YOUR INSTRUCTIONS.
The expected output is the line bearing "Reviewer note: confirm one or more keypoints on the white metal" followed by all remaining lines of the records, each restated word for word.

(STORED DATA begins)

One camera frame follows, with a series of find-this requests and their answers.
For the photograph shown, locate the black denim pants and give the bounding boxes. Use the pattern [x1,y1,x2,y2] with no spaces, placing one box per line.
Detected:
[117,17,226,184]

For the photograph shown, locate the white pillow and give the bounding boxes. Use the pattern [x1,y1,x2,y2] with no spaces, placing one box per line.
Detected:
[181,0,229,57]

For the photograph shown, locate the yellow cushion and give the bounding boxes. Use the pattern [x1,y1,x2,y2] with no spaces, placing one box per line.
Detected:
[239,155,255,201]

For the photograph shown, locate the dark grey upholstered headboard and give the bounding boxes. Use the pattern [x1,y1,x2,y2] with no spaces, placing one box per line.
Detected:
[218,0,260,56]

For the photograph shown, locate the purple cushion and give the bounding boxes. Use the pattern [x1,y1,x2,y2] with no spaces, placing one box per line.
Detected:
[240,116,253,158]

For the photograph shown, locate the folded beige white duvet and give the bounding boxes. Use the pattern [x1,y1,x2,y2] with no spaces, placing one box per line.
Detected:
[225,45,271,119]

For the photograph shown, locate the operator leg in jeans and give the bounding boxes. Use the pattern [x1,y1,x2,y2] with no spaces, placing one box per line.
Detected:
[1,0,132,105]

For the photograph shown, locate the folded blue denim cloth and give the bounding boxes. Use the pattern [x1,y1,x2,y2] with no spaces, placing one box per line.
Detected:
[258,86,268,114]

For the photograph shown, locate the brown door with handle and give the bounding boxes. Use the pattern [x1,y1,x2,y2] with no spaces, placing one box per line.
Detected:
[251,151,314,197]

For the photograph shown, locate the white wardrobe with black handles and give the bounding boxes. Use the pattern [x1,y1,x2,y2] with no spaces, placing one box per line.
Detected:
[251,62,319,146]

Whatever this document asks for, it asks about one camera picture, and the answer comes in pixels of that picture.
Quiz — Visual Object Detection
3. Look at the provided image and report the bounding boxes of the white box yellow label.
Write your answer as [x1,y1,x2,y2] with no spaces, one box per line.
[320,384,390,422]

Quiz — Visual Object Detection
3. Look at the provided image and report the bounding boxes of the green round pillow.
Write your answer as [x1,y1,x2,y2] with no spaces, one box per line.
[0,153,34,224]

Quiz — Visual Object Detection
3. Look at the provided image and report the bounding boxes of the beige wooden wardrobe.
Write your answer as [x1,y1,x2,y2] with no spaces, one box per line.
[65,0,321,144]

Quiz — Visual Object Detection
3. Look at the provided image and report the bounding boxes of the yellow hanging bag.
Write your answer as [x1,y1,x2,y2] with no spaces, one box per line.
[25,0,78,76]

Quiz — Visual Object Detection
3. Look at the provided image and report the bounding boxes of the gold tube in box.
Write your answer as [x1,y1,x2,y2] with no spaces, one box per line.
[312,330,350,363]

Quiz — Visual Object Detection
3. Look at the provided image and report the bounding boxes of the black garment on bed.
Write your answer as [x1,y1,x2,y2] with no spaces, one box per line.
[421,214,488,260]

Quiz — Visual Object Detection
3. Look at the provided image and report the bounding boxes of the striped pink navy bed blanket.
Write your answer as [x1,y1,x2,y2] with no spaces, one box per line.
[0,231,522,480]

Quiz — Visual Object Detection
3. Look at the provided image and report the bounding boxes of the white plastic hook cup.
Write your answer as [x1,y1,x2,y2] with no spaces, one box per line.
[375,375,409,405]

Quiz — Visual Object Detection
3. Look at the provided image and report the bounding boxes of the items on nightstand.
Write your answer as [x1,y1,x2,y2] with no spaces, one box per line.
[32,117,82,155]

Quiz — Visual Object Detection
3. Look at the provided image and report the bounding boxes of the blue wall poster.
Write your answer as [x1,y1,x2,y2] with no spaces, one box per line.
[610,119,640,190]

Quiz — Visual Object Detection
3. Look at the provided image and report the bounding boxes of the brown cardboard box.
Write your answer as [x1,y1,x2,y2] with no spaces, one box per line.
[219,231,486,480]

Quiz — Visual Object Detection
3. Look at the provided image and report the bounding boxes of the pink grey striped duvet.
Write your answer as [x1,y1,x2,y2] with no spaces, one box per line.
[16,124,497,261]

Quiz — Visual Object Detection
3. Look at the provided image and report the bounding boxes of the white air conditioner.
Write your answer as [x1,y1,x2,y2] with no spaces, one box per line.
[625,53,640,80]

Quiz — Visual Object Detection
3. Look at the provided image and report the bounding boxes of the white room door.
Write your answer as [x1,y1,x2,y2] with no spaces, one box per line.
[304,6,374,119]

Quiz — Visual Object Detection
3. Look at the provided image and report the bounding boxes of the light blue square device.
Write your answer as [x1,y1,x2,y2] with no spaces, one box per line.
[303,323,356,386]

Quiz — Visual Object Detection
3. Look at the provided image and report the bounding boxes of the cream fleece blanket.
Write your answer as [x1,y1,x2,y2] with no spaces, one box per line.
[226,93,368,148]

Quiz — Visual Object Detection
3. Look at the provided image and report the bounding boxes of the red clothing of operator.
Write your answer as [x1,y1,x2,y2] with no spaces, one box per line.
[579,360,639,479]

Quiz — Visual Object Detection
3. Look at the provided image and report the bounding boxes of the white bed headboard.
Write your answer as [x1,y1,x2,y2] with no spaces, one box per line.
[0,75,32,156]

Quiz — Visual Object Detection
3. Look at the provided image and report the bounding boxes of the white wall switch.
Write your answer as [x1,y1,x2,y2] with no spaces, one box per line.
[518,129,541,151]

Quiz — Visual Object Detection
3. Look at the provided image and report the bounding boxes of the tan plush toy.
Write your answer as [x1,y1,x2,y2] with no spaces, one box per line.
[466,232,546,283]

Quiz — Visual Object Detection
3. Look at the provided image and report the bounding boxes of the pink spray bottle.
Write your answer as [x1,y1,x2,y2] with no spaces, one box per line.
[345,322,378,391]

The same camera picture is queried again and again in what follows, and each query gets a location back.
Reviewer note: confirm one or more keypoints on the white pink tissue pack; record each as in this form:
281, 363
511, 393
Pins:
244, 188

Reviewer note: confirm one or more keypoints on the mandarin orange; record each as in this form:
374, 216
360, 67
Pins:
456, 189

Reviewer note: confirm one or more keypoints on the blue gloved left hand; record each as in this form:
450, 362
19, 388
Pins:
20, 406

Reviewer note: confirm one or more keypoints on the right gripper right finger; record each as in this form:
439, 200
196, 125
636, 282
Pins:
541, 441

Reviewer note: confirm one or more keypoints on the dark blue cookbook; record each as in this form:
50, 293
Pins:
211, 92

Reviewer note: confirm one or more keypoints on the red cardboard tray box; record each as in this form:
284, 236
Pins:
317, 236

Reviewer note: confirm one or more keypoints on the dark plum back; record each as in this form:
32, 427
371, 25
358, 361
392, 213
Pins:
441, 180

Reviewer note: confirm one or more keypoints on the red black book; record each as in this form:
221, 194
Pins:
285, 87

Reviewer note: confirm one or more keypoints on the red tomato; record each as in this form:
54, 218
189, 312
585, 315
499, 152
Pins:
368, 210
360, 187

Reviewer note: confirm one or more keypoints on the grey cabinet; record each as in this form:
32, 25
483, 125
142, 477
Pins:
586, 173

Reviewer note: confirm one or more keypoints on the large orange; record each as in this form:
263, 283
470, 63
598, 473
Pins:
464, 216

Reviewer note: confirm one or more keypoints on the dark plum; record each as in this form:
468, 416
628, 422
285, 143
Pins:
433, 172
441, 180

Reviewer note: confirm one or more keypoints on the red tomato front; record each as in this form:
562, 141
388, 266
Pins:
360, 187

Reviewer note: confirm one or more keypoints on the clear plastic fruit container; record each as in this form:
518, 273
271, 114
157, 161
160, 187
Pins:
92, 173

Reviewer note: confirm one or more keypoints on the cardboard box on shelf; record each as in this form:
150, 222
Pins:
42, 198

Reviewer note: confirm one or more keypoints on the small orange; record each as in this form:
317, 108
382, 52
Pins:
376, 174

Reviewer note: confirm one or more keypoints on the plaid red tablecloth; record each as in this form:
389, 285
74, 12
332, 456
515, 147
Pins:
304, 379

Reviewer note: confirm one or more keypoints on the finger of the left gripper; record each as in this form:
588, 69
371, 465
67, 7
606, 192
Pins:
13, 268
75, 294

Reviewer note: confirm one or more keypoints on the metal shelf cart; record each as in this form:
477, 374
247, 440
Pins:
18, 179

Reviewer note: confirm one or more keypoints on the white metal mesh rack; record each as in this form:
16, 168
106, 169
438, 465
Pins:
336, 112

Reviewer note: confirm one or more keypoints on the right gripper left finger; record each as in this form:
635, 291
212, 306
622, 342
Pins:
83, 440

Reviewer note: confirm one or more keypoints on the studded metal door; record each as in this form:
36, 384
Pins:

(STORED DATA ends)

SOLUTION TO THE EXERCISE.
Reviewer note: confirm one or more keypoints on the white metal mesh rack; record each as in this form:
16, 168
106, 169
438, 465
Pins:
336, 112

Reviewer note: confirm one or more keypoints on the right gripper left finger; record each as in this form:
635, 291
212, 306
622, 342
Pins:
83, 440

Reviewer note: confirm one or more keypoints on the studded metal door; record each as in this form:
36, 384
Pins:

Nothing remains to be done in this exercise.